なんだ。朝霞先輩は、似合ってるって思っていたのか。……ならなんで、あんなことを言ったんだろう。
「それは、……意地悪で言ったんですか」
こてん、と首を傾げて問い掛ける。
目的は分からない。でも冷たいところがあるならば、そんな風に口から意地悪が出てしまうこともあるのだろうか。
すると彼は笑った。
さっきと違って、自嘲に満ちた音だった。
「……そうだよ。ムカついたから、言ったんだ」
「……っ」
「幻滅したろ」
窺うように私をやっとこさ見つめる瞳。
じっと見つめられて、吐く息が震えた。
ムカつく、なんて先輩の口から直接聞いて、悲しくないわけがない。
でも、それはきっと、私に向けられた言葉じゃない。

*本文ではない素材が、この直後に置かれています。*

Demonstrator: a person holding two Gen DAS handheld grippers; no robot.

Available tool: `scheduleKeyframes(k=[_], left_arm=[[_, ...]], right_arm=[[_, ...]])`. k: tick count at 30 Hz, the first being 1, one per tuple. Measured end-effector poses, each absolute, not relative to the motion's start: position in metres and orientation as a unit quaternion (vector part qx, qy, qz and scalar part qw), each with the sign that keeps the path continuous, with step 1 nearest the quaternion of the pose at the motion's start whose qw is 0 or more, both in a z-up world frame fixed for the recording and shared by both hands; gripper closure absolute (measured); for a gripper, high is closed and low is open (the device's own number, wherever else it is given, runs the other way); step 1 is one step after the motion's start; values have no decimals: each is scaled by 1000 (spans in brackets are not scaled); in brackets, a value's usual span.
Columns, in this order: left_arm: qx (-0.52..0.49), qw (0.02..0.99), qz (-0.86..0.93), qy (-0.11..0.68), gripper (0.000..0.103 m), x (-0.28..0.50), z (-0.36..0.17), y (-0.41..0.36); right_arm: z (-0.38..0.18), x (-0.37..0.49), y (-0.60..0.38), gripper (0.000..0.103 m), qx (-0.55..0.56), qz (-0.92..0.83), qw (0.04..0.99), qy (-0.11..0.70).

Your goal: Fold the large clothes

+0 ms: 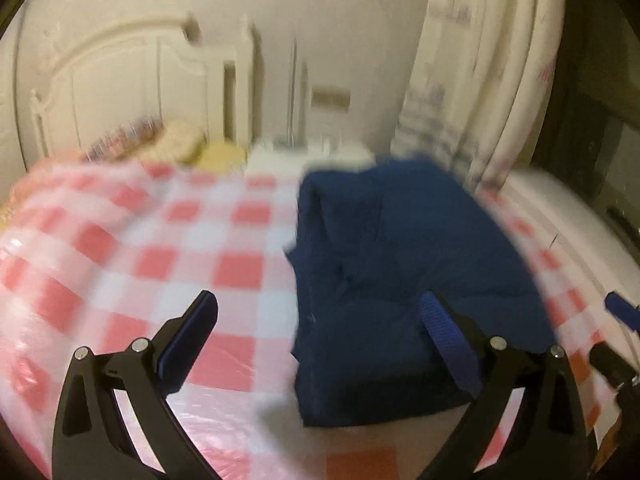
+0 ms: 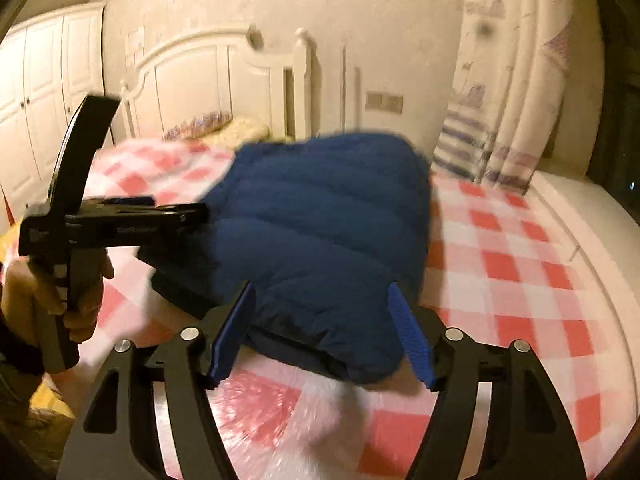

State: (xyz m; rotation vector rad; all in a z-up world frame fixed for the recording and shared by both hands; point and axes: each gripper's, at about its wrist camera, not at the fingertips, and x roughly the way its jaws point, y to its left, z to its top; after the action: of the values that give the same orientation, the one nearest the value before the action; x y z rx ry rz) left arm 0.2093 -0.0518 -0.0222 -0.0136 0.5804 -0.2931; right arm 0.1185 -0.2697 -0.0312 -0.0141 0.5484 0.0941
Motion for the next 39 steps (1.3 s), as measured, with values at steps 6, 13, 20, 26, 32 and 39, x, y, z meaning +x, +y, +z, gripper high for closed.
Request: scheduleKeyframes(k=[6,13,20,26,32,39], left_arm=[[54,974,-85,201,2,135,44,-33],[87,979,-90,161,2,70,40,-41],[50,968,-120,215,2,66,12,-43],[54,965,-120,227,2,66,-3,-44],[60,967,-112,222,2,64,-7,-42],[63,967,-110,222,2,63,-8,-43]], right_arm=[[41,57,-280,5,17,22,986,167],[44,26,-259,5,3,9,985,171],[18,19,-229,5,-28,23,976,215],[-1,25,-220,5,-21,26,970,239],[-10,30,-222,5,5,32,968,250],[-13,30,-226,5,13,32,966,256]])
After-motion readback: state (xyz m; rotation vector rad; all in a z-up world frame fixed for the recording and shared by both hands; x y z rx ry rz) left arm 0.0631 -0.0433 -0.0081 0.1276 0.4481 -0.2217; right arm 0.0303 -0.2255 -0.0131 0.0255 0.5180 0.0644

だからなおさら、悲しかった。
「……幻滅です。先輩がそんな風に自分を傷つけるから」
「……え?」
「本当に狡い人なら、私に敢えて嫌われるようなこと、言わない。もっと上手くやるでしょう。……でもそんなふうに、敢えて私を傷つけるのは」
そっと、朝霞先輩のシャツの裾を掴んだ。
真っ直ぐに見つめて、絶対に目をそらしてなんかやらない。
「私を傷つけて、私に嫌われることで、自分を傷つけようとしてる。